Secretary-General of the Palestinian Presidency
- In office 1993 – 18 March 2020
- President: Yasser Arafat Mahmoud Abbas

Member of the Central Committee of the Fatah Movement
- In office 1988 – 18 March 2020
- President: Yasser Arafat Mahmoud Abbas

Ambassador of the Palestine Liberation Organization to China, Egypt, Yugoslavia, and Jordan
- President: Yasser Arafat Mahmoud Abbas

Member of the Palestinian Legislative Council
- In office 7 March 1996 – 18 February 2006
- Constituency: Tulkarm Governorate

Personal details
- Born: 1944 Anabta, Palestine
- Died: 18 March 2020 (aged 75–76) Cairo, Egypt
- Party: Fatah
- Education: Bachelor's degree in Commerce
- Alma mater: Al-Azhar University
- Occupation: Politician

= Al Tayeb Abdul Rahim =

Palestinian politician (1944–2020)

Al Tayeb Abdul Rahim (الطيّب عبد الرحيم; 1944 – 18 March 2020) was a Palestinian politician, former Secretary-General of the Palestinian Presidency and a former member of the Central Committee of the Fatah movement. Also he was one of the founders of the Palestinian National Authority (PNA).

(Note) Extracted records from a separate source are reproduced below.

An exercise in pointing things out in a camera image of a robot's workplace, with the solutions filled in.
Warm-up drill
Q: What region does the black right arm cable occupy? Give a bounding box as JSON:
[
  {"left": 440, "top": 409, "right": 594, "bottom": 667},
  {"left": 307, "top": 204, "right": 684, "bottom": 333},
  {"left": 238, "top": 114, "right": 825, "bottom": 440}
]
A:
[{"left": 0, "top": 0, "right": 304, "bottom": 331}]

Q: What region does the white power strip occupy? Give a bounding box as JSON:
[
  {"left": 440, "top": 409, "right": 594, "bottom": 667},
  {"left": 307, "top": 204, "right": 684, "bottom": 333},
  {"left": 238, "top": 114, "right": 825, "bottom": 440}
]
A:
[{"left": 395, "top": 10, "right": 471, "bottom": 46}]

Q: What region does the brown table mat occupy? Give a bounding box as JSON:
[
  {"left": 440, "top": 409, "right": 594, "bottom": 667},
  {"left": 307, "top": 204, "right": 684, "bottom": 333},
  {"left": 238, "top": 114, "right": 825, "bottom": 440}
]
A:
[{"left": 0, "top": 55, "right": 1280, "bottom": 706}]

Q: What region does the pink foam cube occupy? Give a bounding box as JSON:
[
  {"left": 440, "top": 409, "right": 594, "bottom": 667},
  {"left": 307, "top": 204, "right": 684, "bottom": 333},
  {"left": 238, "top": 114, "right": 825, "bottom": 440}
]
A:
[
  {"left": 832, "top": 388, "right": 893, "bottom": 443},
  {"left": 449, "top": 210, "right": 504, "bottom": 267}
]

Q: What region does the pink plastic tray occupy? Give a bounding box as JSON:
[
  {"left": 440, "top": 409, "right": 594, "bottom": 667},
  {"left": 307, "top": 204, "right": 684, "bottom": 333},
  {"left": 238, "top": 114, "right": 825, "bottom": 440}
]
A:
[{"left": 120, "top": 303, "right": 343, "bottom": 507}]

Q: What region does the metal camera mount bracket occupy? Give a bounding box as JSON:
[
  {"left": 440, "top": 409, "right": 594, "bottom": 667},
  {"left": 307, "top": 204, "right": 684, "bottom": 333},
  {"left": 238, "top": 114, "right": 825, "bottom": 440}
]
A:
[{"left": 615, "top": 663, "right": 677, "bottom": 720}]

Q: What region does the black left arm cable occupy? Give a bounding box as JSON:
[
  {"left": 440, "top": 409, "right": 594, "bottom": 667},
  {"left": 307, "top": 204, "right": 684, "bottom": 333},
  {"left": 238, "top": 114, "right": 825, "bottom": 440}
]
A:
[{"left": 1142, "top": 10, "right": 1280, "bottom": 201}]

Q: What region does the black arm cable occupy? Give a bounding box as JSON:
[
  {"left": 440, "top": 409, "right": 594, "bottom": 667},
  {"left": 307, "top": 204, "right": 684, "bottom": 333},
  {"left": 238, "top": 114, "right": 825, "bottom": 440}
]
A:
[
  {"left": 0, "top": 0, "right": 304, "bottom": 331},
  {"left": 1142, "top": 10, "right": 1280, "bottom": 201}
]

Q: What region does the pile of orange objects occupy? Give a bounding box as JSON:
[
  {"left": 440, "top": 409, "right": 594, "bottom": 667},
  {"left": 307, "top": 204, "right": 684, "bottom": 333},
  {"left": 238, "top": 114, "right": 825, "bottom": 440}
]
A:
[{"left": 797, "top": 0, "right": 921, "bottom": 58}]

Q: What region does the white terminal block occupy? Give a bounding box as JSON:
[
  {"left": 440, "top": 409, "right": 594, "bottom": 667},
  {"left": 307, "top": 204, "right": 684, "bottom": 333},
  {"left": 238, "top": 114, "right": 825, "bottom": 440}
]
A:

== Early life and education ==
In 1944, Tayeb Abdel Rahim Mahmoud Abdel Halim was born in Anabta town, east of Tulkarm city, to a Palestinian family. His father was the Palestinian poet Abdel Rahim Mahmoud and his maternal grandfather was Ibrahim Nassar. He enrolled at Al-Azhar University in 1962, and obtained a Bachelor's degree in Commerce.

== Positions ==
Abdel-Raheem has been a member of the Palestinian National Council since 1977, a member of the Revolutionary Council of Fatah since 1980 and also a member of the Central Committee of the Fatah movement since 1988. He was ambassador of the Palestine Liberation Organization to China, Egypt, Yugoslavia, and Jordan. He participated in the Oslo Accords and is considered one of the founders of the Palestinian National Authority. He returned with the Palestinian President Yasser Arafat to Palestine, was entrusted with the functions of Secretary-General of the Palestinian Presidency in 1993 and held the position until his death. He became a member of the Palestinian Legislative Council in 1996, after being elected as a candidate for Tulkarm Governorate.

== Death ==
On 18 March 2020, Al Tayeb Abdel Rahim died in Cairo.